An Oktibbeha County supervisor who openly supports selling OCH Regional Medical Center has gone to extraordinary lengths in an effort to prove she’s not deliberately misleading voters for personal gain.
Bricklee Miller, a first-term supervisor who represents District 4, has hired an attorney and last week took a polygraph exam.
Miller emailed The Dispatch an eight-page document late Friday night containing what appears to be results of a polygraph she completed on Wednesday at the office of her attorney, A. Michael Espy, in Jackson.
Retired Federal Bureau of Investigation agent Clay Poche administered the polygraph, the report indicated. Miller requested the polygraph, the report says. The Dispatch had not requested the document containing the results.
The reported results say Miller showed no signs of deception when she denied having solicited, taken or been offered money or anything of value in regard to selling OCH. It also notes “no indication of deception” when she denied, during the exam, ever intentionally misleading the public with information pertaining to a hospital sale or that any of her fellow supervisors had influenced her to support selling OCH.
“Since the issue of the possible sale of the Oktibbeha County hospital (arose), there (have) been accusations, allegations and rumors about Mrs. Miller on social media and to the press which alleged that (Miller) might be involved in personally benefiting from the sale of the hospital,” Poche wrote in his report. “Bricklee Miller totally denies any and all of these allegations.”
Miller has leveled criticism of OCH since being elected, most recently telling The Dispatch the county hospital “is failing.” She claims the hospital has operated at a more than $5 million deficit this fiscal year — a claim OCH leadership refutes.
The polygraph report indicates Miller told Poche how “a few individuals” have posted on social media and leaked to the press “false” and “malicious” accusations that she had solicited or taken kickbacks to support the OCH sale. She only supports the sale, according to the report, “to save Oktibbeha County millions of dollars and to provide better medical services for the county.”
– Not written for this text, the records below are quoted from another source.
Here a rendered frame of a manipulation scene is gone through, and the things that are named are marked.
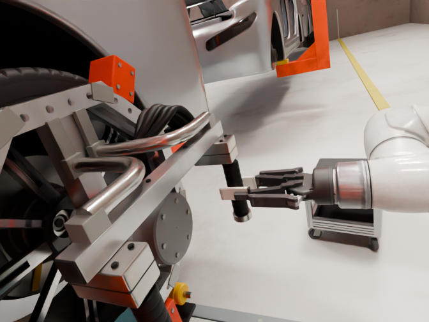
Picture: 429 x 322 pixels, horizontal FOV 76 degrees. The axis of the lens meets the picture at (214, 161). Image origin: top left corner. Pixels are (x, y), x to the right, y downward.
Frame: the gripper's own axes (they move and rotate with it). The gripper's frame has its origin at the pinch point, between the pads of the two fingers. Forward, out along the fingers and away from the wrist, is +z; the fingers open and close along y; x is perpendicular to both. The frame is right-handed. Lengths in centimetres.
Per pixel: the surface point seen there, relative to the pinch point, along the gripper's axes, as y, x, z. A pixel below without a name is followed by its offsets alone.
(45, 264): -21.6, -6.4, 42.9
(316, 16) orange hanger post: 344, 31, -8
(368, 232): 73, -71, -32
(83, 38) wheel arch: 7, 39, 33
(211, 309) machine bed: 21, -75, 35
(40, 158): -10.8, 16.0, 42.9
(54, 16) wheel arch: 0, 44, 32
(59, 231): -18.2, 0.8, 37.3
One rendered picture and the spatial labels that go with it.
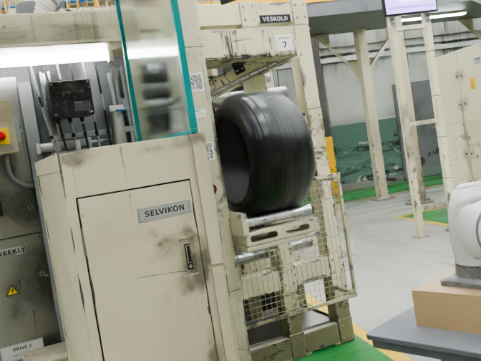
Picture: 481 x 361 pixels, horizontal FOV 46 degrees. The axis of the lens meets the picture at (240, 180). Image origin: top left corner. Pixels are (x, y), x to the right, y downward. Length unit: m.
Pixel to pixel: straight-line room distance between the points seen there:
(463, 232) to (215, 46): 1.59
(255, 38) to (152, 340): 1.72
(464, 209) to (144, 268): 0.85
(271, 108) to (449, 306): 1.15
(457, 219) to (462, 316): 0.25
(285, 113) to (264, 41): 0.59
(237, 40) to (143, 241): 1.52
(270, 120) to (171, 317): 1.06
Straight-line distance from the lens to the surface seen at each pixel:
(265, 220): 2.41
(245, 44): 2.83
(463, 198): 1.61
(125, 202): 1.51
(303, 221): 2.48
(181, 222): 1.55
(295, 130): 2.37
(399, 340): 1.61
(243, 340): 2.53
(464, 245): 1.62
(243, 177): 2.81
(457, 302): 1.62
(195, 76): 2.41
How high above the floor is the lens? 1.20
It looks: 3 degrees down
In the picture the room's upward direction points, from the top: 9 degrees counter-clockwise
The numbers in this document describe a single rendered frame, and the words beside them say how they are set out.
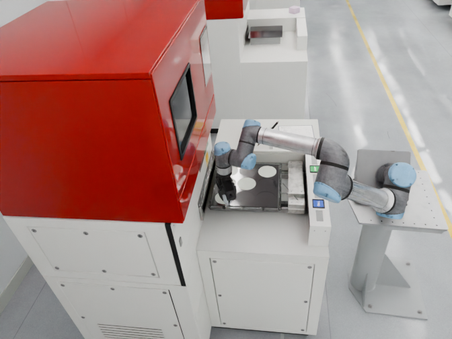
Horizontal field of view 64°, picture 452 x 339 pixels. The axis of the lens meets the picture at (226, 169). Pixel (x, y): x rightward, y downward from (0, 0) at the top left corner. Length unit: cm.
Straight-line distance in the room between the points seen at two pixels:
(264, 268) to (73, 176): 99
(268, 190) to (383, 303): 115
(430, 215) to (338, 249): 97
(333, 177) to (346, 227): 155
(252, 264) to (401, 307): 117
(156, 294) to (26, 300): 144
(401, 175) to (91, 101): 134
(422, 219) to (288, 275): 72
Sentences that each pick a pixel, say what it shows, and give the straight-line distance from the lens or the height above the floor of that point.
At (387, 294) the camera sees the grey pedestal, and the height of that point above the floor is 1.
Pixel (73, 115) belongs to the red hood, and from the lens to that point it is 119.
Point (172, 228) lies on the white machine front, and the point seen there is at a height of 120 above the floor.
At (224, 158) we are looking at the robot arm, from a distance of 163.
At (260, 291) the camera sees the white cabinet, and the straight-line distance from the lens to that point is 202.
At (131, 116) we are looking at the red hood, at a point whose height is 168.
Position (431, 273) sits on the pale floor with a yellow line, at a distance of 292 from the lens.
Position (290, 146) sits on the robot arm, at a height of 129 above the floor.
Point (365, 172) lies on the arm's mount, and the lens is 202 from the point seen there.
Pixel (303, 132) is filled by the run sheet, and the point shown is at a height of 97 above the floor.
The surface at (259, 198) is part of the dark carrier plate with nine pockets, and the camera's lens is 189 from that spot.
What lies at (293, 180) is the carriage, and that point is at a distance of 202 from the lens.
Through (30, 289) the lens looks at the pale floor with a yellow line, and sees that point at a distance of 310.
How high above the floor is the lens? 221
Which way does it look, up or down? 39 degrees down
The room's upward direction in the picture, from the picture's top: 6 degrees counter-clockwise
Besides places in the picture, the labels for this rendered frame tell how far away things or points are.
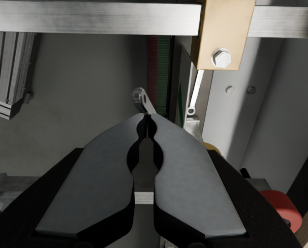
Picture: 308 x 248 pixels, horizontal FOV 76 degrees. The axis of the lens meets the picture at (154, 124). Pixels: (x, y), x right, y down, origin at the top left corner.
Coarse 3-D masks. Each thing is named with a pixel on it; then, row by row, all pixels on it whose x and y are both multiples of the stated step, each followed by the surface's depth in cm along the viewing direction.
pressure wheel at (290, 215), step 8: (248, 176) 35; (264, 192) 28; (272, 192) 28; (280, 192) 29; (272, 200) 27; (280, 200) 27; (288, 200) 28; (280, 208) 26; (288, 208) 26; (288, 216) 26; (296, 216) 26; (288, 224) 28; (296, 224) 28
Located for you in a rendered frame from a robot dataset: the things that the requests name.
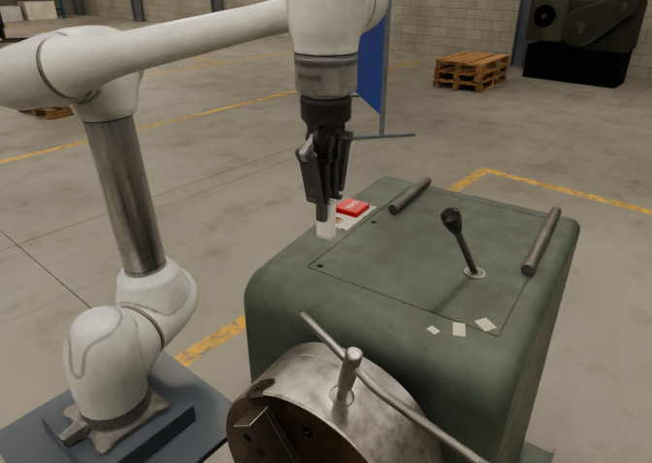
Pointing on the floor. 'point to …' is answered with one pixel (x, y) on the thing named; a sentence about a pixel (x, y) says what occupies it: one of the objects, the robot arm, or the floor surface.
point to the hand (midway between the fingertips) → (325, 218)
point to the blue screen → (375, 68)
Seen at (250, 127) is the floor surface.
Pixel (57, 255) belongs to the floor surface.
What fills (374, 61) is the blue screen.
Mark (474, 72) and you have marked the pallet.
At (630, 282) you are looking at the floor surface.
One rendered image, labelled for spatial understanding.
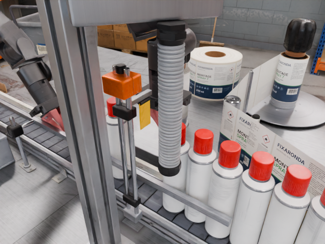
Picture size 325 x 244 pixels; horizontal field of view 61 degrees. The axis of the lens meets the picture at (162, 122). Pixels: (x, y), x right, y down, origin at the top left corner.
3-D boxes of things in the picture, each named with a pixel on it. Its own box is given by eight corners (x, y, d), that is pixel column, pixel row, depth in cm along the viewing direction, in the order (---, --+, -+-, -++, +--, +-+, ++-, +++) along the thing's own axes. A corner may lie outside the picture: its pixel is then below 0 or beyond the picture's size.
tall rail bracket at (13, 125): (48, 158, 82) (35, 109, 73) (25, 171, 77) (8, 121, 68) (41, 154, 83) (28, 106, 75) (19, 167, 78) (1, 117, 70)
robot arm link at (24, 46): (0, 51, 73) (14, 38, 67) (37, 42, 81) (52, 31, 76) (23, 92, 75) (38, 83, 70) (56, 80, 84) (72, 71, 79)
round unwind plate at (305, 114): (335, 101, 102) (336, 99, 101) (320, 141, 81) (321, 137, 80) (255, 82, 117) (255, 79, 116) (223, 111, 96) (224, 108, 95)
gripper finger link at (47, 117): (86, 123, 76) (67, 93, 74) (65, 135, 71) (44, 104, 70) (76, 129, 80) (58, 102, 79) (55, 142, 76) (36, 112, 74)
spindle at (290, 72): (298, 101, 99) (322, 18, 84) (292, 112, 93) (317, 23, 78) (273, 95, 103) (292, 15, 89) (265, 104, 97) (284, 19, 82)
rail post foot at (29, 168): (36, 168, 78) (35, 166, 77) (28, 173, 76) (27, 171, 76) (26, 160, 81) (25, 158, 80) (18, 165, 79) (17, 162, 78)
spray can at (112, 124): (136, 171, 69) (131, 98, 59) (123, 183, 66) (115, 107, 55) (120, 163, 72) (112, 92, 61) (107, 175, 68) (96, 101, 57)
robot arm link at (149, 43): (140, 38, 50) (169, 41, 47) (159, 29, 55) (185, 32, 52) (142, 73, 53) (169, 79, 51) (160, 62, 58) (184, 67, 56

Miller, on two Facebook accounts — her personal page and one she uses as her official supervisor account — has taken harsh criticism and accusations from citizens opposed to the sale. Many commenters have suggested Miller is perpetuating false information about the hospital, while a few have suggested she stands to gain from a sale.
Miller has shared links and information advancing her claim that OCH is losing money, and has occasionally responded to critical comments.
She did not return calls seeking comment for this article.
OCH CEO Richard Hilton, through the hospital’s public relations director Mary Kathryn Kight, declined to comment on Miller’s polygraph.
Trainer: ‘You can’t win a battle on Facebook’
Voters will decide on Nov. 7 whether to authorize supervisors to pursue a hospital sale. Memphis, Tennessee-based Baptist Memorial Health Care Services and North Mississippi Health Services of Tupelo have both submitted proposals to buy the facility.
A majority of supervisors — including Miller, Orlando Trainer of District 2 and Joe Williams of District 5 — support the sale and attempted to move through the process earlier this year without a public vote. Supervisors John Montgomery and Marvell Howard, of districts 1 and 3, respectively, oppose the sale.
A public petition certified earlier this year forced the referendum.
Trainer, speaking to The Dispatch on Saturday, said he respects Miller’s decision to “do what she felt she needed to do.” He added, though, he didn’t see where a polygraph was necessary.
“I’m not criticizing her. I guess I just didn’t realize it had gotten to that point,” Trainer said. “Any time you get caught up in the negative things people are saying about you, that stuff will ruin your day if you let it. And you can’t win a battle on Facebook. You have your perspective, other people have theirs and you need to just do your best to move on.
“If you keep going back and forth with people on Facebook, nothing good is going to come of that,” he added.
Zack Plair is the managing editor for The Dispatch.